■ **Task directions**
Restate the lines exactly, starting at the line that contains "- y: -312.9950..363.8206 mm" and finishing with the final line of the records.

■ **Extracted information**
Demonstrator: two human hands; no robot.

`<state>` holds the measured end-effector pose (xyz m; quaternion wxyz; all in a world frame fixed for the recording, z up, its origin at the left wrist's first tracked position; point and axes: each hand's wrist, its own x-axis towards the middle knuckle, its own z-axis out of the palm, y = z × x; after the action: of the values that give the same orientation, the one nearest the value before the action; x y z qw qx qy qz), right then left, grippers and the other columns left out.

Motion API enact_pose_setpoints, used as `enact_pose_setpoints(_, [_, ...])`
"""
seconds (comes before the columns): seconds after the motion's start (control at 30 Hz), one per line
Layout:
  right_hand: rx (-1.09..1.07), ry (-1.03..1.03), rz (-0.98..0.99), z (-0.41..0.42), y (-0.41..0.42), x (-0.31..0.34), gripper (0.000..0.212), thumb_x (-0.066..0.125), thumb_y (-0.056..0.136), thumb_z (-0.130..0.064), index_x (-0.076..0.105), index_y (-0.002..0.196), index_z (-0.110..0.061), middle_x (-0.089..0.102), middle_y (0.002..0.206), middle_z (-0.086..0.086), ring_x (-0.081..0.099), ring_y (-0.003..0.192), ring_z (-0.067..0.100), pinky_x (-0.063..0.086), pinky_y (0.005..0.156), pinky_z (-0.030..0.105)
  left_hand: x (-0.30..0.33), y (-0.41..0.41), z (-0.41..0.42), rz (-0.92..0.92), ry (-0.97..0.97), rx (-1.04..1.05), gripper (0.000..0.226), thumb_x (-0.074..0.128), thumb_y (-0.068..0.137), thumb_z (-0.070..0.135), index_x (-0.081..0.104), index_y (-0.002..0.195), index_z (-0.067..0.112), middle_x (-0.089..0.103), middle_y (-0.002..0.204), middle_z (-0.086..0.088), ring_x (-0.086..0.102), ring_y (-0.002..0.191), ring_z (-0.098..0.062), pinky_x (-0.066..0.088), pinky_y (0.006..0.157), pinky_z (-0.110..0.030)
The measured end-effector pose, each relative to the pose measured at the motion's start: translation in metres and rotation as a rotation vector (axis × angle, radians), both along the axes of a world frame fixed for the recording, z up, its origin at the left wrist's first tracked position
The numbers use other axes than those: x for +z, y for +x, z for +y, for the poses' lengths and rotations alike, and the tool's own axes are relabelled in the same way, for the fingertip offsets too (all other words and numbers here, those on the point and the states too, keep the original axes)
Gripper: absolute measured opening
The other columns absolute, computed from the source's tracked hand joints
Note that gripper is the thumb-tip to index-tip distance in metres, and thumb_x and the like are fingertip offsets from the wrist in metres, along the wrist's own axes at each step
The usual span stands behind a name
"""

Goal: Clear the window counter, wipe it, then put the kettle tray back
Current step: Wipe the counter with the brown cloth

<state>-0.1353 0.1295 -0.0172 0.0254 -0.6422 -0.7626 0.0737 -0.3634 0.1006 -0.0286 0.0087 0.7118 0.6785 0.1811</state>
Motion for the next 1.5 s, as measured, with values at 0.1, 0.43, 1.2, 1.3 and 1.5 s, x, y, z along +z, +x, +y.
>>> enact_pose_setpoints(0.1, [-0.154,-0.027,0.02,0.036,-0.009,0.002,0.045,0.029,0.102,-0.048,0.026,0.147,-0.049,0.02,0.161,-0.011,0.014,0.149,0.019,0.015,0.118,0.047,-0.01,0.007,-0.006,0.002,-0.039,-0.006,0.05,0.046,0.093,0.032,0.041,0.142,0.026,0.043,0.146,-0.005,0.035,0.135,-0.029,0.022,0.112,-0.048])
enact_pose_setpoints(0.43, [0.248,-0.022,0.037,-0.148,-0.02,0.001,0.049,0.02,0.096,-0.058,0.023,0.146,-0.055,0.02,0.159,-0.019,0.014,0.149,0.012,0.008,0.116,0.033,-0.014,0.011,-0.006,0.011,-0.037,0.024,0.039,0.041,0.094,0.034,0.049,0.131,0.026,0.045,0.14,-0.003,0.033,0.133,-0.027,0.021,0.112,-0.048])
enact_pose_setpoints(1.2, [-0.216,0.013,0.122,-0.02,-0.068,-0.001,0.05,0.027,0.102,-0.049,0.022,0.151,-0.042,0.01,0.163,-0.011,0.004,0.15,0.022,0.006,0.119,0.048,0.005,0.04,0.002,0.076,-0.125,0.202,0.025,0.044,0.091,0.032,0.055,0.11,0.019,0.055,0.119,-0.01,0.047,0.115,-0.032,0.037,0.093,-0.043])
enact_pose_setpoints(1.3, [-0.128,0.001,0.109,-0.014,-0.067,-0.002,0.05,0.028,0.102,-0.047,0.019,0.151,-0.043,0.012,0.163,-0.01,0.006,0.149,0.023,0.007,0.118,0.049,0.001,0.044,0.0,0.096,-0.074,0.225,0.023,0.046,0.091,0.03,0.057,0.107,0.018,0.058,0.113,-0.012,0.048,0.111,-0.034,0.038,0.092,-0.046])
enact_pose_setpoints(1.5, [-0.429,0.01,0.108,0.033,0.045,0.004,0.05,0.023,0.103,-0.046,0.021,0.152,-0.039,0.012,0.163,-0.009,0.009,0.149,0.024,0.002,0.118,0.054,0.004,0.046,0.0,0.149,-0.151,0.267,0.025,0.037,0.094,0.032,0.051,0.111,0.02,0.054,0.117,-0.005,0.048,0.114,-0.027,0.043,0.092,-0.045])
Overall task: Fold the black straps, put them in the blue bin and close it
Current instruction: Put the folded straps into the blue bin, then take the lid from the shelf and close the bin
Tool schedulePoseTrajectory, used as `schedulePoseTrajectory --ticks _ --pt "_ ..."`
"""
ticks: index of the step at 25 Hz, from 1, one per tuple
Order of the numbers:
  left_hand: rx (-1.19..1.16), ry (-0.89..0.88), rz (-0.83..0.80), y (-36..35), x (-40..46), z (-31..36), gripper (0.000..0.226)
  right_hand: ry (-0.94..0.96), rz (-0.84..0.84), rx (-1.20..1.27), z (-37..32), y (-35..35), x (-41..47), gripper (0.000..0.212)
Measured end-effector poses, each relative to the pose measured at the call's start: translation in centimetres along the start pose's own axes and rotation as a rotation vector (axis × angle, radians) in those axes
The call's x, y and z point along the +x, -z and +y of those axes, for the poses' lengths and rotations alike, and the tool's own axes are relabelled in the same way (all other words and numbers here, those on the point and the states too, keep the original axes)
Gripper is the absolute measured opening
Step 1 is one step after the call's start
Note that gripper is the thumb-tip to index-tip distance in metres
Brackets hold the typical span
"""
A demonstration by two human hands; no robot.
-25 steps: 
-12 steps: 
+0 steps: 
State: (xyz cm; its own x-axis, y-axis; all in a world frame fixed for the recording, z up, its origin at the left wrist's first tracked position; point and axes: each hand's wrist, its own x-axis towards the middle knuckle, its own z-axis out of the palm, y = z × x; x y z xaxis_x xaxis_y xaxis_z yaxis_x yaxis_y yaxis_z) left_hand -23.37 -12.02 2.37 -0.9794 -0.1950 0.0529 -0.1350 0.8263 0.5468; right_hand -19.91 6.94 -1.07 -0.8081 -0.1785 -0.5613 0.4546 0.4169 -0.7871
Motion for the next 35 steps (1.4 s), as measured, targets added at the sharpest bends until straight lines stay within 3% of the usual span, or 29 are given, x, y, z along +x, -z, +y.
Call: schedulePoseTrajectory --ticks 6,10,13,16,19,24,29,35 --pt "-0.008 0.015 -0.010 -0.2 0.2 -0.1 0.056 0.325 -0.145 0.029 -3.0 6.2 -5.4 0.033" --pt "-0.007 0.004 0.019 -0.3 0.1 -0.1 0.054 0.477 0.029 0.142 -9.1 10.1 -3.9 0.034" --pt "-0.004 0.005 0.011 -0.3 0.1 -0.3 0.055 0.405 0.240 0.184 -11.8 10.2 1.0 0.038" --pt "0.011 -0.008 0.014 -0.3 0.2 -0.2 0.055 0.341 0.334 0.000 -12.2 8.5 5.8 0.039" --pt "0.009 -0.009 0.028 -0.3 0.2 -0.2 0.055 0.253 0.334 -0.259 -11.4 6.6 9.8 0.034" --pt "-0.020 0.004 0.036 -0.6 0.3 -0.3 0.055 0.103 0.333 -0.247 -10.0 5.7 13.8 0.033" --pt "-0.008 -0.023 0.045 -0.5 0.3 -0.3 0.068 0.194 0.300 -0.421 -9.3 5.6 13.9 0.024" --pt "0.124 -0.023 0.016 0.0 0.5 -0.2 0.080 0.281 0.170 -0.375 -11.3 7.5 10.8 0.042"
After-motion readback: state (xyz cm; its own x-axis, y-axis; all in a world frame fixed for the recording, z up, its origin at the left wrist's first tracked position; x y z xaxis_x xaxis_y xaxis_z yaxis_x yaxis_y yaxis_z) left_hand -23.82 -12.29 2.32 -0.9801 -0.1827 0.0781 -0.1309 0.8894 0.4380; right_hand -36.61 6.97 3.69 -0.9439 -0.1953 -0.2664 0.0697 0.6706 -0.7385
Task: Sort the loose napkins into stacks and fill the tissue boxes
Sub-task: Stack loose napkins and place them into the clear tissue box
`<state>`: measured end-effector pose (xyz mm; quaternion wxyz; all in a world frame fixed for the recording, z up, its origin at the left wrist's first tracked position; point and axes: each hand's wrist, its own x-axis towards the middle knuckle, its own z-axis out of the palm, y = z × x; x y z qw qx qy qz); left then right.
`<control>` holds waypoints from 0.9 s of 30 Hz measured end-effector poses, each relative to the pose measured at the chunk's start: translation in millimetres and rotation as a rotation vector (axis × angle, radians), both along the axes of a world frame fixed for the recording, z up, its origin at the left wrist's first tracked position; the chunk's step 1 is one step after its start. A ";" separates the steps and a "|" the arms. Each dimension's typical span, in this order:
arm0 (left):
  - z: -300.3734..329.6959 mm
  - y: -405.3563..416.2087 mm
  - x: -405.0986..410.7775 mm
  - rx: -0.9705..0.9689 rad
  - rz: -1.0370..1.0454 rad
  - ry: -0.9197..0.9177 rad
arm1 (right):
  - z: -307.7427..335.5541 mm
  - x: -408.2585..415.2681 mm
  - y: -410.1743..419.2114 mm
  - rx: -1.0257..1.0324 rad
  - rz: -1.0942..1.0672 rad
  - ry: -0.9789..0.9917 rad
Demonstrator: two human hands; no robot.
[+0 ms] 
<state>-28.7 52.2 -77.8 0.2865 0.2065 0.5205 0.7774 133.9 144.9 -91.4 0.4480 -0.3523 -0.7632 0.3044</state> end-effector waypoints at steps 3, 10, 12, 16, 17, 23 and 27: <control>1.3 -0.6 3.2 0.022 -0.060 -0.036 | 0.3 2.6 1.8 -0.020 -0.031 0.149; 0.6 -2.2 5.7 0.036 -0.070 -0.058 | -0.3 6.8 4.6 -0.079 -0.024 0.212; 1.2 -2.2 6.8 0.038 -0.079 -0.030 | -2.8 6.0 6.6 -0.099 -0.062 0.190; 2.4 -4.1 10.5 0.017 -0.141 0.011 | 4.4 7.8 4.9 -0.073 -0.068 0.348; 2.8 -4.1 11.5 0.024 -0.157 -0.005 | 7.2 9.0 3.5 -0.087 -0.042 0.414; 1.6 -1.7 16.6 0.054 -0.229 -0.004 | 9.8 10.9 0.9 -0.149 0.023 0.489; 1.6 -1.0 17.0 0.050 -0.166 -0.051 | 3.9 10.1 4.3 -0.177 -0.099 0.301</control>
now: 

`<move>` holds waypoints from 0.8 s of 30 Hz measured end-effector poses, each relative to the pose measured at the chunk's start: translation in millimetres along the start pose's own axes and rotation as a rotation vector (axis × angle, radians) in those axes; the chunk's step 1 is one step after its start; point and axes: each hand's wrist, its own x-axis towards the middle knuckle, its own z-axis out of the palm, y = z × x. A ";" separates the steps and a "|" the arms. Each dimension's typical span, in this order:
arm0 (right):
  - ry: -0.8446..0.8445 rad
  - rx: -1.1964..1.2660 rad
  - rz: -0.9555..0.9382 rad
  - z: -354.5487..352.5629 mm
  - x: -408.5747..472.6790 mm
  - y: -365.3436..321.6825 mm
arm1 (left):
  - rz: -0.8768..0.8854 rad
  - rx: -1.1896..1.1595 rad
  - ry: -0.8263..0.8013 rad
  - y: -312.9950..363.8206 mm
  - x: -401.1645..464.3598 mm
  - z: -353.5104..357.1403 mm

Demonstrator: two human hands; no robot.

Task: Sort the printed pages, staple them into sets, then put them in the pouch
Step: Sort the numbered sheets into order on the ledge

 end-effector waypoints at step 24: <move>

■ **Response box**
  - y: -312.9950..363.8206 mm
  - x: -401.1645..464.3598 mm
  - z: -353.5104..357.1403 mm

Demonstrator: two human hands; no robot.

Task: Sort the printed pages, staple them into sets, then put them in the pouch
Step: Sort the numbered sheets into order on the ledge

 end-effector waypoints at step 24: <move>

That completes the answer to the exercise.